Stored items
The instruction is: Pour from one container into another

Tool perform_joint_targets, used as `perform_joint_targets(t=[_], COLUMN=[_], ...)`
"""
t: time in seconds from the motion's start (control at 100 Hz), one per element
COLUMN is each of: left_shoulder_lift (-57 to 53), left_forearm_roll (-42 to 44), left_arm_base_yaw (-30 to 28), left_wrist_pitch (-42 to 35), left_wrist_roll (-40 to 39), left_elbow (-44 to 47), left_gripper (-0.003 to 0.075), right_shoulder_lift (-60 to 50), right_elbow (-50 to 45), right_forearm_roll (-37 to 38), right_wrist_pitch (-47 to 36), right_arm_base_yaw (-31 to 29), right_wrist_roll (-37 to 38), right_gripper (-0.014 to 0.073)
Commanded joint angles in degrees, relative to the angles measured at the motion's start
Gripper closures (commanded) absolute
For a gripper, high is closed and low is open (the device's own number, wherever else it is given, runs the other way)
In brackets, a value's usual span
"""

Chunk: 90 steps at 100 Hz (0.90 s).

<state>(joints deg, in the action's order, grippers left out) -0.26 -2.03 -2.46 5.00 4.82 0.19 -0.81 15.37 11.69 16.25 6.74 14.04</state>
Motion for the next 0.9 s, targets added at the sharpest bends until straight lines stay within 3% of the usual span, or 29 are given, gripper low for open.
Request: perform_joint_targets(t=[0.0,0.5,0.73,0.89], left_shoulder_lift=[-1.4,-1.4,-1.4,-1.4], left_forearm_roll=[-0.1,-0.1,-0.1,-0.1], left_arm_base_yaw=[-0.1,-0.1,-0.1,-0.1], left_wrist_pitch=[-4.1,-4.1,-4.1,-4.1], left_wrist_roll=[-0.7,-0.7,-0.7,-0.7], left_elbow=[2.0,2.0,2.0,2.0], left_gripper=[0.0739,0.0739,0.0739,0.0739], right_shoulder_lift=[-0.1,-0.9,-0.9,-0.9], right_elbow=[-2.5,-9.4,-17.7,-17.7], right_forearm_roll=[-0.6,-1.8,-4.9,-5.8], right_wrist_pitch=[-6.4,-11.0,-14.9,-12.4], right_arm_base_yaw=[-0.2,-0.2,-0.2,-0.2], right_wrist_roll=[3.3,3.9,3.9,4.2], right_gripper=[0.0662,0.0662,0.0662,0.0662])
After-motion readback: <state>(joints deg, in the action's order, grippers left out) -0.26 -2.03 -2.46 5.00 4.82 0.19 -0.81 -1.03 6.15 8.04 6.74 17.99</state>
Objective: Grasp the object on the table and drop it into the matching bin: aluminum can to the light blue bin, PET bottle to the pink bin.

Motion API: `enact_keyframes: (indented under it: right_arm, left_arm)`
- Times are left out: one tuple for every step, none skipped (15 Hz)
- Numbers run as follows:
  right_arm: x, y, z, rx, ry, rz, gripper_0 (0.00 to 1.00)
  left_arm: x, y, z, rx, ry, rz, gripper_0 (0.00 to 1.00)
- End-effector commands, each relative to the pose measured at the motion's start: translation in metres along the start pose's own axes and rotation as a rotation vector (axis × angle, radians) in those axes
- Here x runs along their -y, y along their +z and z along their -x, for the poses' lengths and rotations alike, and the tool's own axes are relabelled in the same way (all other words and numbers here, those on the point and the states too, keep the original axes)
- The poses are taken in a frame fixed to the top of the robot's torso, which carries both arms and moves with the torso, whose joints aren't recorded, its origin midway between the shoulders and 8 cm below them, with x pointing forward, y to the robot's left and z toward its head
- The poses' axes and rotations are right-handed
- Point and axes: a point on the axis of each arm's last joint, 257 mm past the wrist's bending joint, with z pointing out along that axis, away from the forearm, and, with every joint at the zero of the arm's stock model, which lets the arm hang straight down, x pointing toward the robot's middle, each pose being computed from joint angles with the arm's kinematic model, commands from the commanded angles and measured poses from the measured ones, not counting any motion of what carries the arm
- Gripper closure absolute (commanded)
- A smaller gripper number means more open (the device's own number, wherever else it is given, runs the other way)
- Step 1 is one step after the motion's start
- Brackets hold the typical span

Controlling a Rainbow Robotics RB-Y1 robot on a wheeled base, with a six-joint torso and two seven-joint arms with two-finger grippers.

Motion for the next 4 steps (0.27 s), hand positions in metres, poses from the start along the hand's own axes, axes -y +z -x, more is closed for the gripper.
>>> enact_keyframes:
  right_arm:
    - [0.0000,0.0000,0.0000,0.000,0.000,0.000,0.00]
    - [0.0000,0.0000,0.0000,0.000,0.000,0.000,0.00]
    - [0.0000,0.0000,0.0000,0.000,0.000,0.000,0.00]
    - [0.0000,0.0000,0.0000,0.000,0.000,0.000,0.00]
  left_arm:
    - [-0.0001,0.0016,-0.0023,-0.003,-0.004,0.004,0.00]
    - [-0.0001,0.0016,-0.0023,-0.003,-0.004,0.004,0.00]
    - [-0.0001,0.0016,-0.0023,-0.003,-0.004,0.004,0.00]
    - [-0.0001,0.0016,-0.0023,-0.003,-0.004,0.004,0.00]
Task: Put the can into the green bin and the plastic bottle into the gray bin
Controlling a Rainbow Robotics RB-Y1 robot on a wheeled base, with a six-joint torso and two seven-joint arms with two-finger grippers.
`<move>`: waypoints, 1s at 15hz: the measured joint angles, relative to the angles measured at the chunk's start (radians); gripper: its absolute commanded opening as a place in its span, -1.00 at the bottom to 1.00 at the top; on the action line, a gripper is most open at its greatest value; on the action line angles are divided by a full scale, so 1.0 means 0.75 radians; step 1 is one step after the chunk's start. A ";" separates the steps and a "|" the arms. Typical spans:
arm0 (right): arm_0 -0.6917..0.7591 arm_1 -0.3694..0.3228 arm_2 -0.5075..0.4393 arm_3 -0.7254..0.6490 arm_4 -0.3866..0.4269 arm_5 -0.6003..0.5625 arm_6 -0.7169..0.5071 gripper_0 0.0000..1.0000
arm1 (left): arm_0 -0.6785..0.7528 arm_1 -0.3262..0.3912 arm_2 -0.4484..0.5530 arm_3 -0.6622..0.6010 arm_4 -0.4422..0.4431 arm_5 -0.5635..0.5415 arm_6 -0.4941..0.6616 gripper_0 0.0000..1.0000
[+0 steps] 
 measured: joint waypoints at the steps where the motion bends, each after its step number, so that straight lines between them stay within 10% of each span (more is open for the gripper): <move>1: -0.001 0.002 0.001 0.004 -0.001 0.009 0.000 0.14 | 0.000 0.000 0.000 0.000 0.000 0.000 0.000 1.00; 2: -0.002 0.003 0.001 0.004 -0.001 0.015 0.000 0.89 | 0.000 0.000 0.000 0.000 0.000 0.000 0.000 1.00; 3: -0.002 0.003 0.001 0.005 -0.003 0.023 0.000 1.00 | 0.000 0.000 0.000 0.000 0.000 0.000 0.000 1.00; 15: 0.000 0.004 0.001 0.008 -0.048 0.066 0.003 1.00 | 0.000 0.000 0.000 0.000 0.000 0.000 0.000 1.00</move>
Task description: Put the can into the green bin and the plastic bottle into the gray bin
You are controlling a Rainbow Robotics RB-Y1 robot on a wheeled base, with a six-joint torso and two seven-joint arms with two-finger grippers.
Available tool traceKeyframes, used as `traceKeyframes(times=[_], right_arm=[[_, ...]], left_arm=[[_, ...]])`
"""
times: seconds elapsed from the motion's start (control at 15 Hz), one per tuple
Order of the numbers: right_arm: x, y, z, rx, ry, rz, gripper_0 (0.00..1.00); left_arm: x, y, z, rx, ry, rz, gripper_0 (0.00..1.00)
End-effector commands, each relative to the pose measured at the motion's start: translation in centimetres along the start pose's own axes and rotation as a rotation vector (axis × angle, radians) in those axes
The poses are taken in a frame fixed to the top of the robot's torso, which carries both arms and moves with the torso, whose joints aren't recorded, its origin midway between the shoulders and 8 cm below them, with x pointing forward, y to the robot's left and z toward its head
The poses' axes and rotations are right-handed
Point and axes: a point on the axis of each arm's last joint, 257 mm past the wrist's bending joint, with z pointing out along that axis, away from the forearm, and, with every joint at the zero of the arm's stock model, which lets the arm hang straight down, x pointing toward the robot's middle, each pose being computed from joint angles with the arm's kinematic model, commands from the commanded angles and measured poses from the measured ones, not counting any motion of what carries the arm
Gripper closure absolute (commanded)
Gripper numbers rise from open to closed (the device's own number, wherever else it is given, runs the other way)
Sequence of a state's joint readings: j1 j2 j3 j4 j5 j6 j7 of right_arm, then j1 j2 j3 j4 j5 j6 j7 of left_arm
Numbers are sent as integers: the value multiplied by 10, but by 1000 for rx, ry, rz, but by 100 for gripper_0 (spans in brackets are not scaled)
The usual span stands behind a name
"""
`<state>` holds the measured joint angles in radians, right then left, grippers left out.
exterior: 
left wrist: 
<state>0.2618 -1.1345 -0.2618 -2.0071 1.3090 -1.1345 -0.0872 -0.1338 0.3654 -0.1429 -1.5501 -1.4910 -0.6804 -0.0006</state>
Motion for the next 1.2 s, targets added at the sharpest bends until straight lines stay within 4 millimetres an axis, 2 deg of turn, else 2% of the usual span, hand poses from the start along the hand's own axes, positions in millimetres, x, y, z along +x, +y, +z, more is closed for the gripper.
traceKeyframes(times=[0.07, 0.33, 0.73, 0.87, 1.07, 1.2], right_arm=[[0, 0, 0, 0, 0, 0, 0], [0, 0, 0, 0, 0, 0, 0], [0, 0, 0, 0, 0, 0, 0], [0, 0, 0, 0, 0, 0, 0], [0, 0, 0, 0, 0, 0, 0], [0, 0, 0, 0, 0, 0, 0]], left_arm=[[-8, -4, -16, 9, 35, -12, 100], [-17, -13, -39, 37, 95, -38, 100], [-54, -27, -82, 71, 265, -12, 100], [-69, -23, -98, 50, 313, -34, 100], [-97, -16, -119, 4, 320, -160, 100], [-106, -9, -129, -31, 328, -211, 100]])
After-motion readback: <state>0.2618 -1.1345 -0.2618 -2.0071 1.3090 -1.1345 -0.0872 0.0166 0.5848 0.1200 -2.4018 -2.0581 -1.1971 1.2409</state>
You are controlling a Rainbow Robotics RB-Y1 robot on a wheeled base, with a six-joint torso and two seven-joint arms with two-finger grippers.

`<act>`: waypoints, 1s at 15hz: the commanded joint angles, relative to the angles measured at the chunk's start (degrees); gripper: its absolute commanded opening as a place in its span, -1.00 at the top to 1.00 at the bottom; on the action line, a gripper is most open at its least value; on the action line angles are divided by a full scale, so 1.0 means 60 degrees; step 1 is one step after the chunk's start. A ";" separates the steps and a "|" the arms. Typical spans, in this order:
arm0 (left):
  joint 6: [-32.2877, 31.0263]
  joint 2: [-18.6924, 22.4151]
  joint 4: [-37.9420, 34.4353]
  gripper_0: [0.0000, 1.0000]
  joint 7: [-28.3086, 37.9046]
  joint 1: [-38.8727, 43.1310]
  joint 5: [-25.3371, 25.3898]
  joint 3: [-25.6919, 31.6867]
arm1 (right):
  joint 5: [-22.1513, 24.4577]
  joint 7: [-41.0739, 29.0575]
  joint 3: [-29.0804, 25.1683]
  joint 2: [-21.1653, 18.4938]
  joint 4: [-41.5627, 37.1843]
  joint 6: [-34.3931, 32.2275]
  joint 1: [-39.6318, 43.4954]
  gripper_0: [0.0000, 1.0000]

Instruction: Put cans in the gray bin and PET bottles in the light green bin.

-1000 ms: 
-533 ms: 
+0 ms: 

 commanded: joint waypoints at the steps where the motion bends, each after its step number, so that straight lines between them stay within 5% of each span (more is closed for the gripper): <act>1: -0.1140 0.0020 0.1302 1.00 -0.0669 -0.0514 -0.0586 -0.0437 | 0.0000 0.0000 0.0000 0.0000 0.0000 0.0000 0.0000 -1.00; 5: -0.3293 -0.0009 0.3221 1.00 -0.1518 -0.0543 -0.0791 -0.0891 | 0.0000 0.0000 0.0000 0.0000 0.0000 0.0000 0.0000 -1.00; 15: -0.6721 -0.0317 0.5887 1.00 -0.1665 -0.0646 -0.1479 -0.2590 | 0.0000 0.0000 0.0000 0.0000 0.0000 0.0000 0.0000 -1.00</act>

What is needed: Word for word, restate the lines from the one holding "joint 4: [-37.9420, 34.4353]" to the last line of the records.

Written reply:
  joint 4: [-37.9420, 34.4353]
  gripper_0: [0.0000, 1.0000]
  joint 7: [-28.3086, 37.9046]
  joint 1: [-38.8727, 43.1310]
  joint 5: [-25.3371, 25.3898]
  joint 3: [-25.6919, 31.6867]
arm1 (right):
  joint 5: [-22.1513, 24.4577]
  joint 7: [-41.0739, 29.0575]
  joint 3: [-29.0804, 25.1683]
  joint 2: [-21.1653, 18.4938]
  joint 4: [-41.5627, 37.1843]
  joint 6: [-34.3931, 32.2275]
  joint 1: [-39.6318, 43.4954]
  gripper_0: [0.0000, 1.0000]

Instruction: Put cans in the gray bin and PET bottles in the light green bin.

-1000 ms: 
-533 ms: 
+0 ms: 

 commanded: joint waypoints at the steps where the motion bends, each after its step number, so that straight lines between them stay within 5% of each span (more is closed for the gripper): <act>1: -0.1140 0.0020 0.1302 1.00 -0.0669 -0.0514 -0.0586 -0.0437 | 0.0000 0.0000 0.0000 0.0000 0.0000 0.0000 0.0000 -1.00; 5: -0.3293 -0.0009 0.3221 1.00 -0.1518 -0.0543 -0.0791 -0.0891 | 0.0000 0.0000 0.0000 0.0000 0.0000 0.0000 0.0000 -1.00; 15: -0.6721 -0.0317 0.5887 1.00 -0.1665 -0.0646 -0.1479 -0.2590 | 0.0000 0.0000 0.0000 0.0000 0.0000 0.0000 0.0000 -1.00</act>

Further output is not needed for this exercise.